The rest of the audience surged to their feet and joined in the standing ovation, clapping and whistling.
“What are you doing?” Edison whispered while tugging on Irma’s arm to make her sit back down.
“Irma is mesmerized.” Irma looked at Jordan. “You did not tell Irma that she was so gifted.”
Jordan said in her best imitation Russian accent, “Jordan did not know Irma would like.”
Claire looked over her shoulder and smiled. “Makes me proud to have a vagina.”
Edison lowered her sunglasses and discreetly pulled a remote control out of her jacket pocket.
Operation Meltdown Final Phase
As the audience quieted and took their seats, the theme song from Jaws blared from off stage right. Petronella looked offstage and made slashing motions across her neck. The music continued. Petronella looked out at the audience and put her finger up as if to say “Wait, I, the Ice Que
en, Mistress of the Universe, will take care of this.” She strode toward the offending music.
Petronella stopped.
She froze with eyes wide open, horror-struck.
She took a step backward.
Edison’s remote control tanker car wheeled onstage. Edison had built another car like the prototype that had caused the Mr. Pip-falling-out-the-window accident. Only this car had a tanker on its back. A tank filled with blue, red, green and yellow paint. The paint nozzle was attached to a retractable arm that could be raised or lowered from the remote control that Edison was now pointing at the stage.
Petronella took another step backward.
The audience clapped, mistakenly thinking this was a part of the show.
The car braked. The paint nozzle raised and pointed at Petronella who was too confused to move.
Edison punched a button on the remote. Irma shrieked. She threw her body at Edison, shouting, “Do not shoot!”
But Irma was too late. The tiny car shot a stream of paint out of its nozzle. The red paint arced high in the air and splatted Petronella right in her angry vagina.
Jordan threw her body on top of Irma’s body who was on top of Edison’s body and they all three rolled around the floor. Edison’s glasses flew off and her remote control skidded down the aisle and out of sight.
Chaos erupted. Petronella shrieked. The audience screamed. Claire and Lillian stood on their chairs so they could see all the action. Amy covered her face.
The house lights flickered on and off like a strobe light.
Jordan climbed to her feet and chased after the remote. She ran from person to person as it was kicked around the audience like Charlie Chaplin’s hat.
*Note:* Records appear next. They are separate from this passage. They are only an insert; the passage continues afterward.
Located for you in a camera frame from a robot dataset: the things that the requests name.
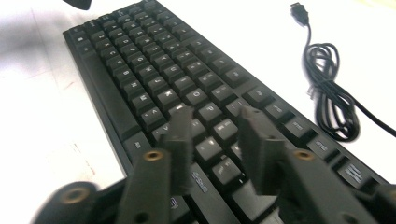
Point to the white board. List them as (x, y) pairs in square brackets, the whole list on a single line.
[(31, 93)]

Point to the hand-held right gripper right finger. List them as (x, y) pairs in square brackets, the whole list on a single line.
[(261, 155)]

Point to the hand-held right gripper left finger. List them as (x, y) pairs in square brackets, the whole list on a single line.
[(179, 149)]

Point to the black keyboard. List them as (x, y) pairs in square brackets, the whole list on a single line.
[(149, 71)]

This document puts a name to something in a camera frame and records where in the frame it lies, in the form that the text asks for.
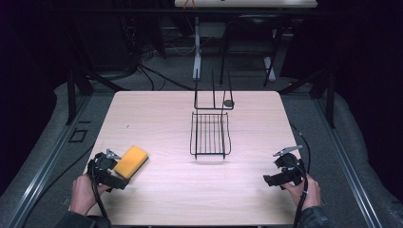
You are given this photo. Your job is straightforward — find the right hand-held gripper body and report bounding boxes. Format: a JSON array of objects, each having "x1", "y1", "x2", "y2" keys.
[{"x1": 262, "y1": 153, "x2": 307, "y2": 191}]

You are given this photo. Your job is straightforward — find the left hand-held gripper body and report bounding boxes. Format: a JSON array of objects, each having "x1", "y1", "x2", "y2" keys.
[{"x1": 86, "y1": 152, "x2": 131, "y2": 191}]

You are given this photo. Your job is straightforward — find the yellow sponge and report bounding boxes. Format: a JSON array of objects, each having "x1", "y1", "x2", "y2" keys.
[{"x1": 113, "y1": 144, "x2": 149, "y2": 181}]

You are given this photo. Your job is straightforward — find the person's right hand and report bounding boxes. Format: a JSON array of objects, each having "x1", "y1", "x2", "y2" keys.
[{"x1": 282, "y1": 174, "x2": 322, "y2": 212}]

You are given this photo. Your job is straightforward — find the person's left hand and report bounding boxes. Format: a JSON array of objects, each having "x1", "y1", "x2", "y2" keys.
[{"x1": 69, "y1": 173, "x2": 112, "y2": 218}]

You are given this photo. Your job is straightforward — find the black metal stand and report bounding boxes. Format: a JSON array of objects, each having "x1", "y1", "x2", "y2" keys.
[
  {"x1": 278, "y1": 65, "x2": 337, "y2": 129},
  {"x1": 64, "y1": 61, "x2": 131, "y2": 126}
]

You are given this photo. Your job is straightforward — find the black chair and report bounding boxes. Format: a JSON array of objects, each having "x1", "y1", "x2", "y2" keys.
[{"x1": 218, "y1": 12, "x2": 288, "y2": 88}]

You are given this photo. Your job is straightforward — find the white background table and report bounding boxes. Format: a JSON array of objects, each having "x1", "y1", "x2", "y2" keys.
[{"x1": 174, "y1": 0, "x2": 318, "y2": 82}]

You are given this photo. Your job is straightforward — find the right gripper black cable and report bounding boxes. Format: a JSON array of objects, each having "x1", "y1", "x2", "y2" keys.
[{"x1": 289, "y1": 123, "x2": 313, "y2": 228}]

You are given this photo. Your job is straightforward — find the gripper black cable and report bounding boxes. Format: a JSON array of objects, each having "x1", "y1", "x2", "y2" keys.
[
  {"x1": 289, "y1": 123, "x2": 313, "y2": 228},
  {"x1": 90, "y1": 164, "x2": 109, "y2": 220}
]

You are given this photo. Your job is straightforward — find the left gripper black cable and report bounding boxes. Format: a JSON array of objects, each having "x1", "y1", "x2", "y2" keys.
[{"x1": 90, "y1": 164, "x2": 109, "y2": 220}]

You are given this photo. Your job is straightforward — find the aluminium floor rail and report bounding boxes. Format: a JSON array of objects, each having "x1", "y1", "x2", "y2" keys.
[
  {"x1": 7, "y1": 94, "x2": 93, "y2": 228},
  {"x1": 312, "y1": 97, "x2": 384, "y2": 228}
]

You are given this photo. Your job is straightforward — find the black wire rack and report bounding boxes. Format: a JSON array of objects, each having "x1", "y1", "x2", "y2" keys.
[{"x1": 189, "y1": 68, "x2": 236, "y2": 161}]

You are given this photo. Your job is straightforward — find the bundle of floor cables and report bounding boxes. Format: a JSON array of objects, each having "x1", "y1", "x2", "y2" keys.
[{"x1": 117, "y1": 15, "x2": 198, "y2": 93}]

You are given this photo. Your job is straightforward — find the black horizontal frame bar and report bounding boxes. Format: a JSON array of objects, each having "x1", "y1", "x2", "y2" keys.
[{"x1": 47, "y1": 8, "x2": 350, "y2": 17}]
The car obeyed each command from the remote as it was kicked. The car shot paint left and right, up and down; red and blue and orange and yellow paint spewed from its nozzle, splattering Petronella and the audience. The car whizzed back and forth across the stage, in elaborate figure eights, gushing paint like a rabid, demon possessed lawn sprinkler.
Petronella, now wearing a rainbow colored tux and tails, picked up her stool and chased the car, shouting Dutch obscenities.